Additionally,  activated CB1 receptors suppresses the activity of GABAergic neurons,  which control neurons responsible for the release of dopamine (7). By suppressing GABAergic neurons, dopamine levels in the brain are increased. This action of CB1 receptors is responsible for the pleasure associated the THC use and the potential for abuse of exergonic cannabinoids.   

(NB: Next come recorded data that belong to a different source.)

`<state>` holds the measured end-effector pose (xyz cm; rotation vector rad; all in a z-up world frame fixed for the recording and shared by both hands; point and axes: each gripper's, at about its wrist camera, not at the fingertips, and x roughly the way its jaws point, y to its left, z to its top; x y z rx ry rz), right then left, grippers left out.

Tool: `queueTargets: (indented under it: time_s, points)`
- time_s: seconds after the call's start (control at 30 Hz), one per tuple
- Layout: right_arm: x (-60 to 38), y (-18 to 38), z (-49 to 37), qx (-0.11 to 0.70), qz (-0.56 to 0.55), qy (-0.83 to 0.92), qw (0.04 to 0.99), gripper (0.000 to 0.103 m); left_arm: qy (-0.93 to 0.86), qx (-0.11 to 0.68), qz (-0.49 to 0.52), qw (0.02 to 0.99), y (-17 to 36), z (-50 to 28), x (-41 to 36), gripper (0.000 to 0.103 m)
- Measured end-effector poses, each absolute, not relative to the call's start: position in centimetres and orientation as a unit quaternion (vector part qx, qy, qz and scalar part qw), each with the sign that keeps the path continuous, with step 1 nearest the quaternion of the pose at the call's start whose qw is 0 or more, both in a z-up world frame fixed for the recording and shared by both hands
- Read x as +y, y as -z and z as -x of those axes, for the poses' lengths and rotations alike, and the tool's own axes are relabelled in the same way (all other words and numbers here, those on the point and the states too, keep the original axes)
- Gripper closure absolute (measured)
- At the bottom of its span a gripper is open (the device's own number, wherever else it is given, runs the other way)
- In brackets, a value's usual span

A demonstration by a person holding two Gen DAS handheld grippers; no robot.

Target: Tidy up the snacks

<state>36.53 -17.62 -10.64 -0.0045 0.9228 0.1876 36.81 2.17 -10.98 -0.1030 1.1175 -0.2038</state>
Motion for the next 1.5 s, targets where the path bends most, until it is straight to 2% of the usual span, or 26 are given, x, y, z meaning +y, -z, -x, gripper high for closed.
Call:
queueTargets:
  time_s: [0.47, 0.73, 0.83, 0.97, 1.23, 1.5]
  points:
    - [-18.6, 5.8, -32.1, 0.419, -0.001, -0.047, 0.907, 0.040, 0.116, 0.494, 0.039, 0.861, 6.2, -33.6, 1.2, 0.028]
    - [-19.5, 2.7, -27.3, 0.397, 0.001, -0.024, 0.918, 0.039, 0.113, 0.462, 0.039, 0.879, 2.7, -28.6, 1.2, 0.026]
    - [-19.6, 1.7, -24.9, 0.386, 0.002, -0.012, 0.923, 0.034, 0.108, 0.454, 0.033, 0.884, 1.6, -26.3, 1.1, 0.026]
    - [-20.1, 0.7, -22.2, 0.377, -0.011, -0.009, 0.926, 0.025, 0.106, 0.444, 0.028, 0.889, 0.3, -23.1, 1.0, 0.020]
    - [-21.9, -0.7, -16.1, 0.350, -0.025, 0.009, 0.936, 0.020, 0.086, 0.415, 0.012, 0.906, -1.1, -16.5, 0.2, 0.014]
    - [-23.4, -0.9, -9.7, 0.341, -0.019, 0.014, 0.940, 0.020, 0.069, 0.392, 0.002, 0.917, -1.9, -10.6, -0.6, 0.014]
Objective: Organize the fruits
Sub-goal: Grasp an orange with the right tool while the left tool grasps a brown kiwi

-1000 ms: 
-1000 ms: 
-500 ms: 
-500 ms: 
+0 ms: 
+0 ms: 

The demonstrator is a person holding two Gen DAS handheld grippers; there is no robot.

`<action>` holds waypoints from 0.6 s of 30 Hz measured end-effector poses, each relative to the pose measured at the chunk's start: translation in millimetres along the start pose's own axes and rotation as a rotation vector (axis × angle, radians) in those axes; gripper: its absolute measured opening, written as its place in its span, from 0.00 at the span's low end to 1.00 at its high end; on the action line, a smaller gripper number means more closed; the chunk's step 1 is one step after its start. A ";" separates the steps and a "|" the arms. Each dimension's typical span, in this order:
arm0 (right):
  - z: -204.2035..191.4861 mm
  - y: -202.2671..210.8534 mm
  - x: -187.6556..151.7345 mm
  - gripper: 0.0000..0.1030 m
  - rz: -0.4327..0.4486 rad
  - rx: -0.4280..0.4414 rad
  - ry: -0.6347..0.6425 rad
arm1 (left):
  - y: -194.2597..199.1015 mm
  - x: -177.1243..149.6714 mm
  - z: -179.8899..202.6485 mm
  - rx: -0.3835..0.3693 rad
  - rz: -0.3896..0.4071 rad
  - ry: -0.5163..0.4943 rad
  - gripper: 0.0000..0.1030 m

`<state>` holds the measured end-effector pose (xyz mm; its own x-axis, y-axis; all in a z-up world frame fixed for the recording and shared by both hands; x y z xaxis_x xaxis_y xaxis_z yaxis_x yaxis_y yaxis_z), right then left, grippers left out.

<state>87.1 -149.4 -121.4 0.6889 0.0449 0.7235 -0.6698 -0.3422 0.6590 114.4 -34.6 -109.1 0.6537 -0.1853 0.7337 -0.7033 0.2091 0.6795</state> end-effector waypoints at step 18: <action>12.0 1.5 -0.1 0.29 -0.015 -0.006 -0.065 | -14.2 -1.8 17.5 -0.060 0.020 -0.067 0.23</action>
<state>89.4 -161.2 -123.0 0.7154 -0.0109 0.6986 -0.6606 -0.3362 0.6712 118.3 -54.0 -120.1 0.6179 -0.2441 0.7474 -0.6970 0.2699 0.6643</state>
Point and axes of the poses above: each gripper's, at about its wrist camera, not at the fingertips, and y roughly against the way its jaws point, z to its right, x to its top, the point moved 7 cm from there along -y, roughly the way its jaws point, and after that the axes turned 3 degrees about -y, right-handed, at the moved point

CB1 receptors are also highly expressed in areas of the nervous system involved with pain modulation, specifically in the dorsal root ganglia (5). This is one of the most well known functions of CB1 receptors and is responsible for the pain reduction effects associated with THC.  

CB1 receptors are also highly concentrated in the hippocampus. The hippocampus is a region of the brain involved with learning and memory (7). The relatively high density of CB1 receptors in the hippocampus is responsible for the memory-altering effects of THC and other cannabinoids (8).  

CB1 receptors are also located in the basal ganglia, a region of the brain responsible for the coordination of movement (5). The binding of endocannabinoids has been shown to play a critical role in fine motor control. Specifically, it has been shown that CB1 receptor binding is decreased in patients with neurodegenerative diseases such as Parkinson’s and Huntington’s disease. In contrast, CB1 receptors have a lesser influence on gross motor control due to the lower concentration of receptors in the cerebellum, which is responsible for coordinating gross motor control (5).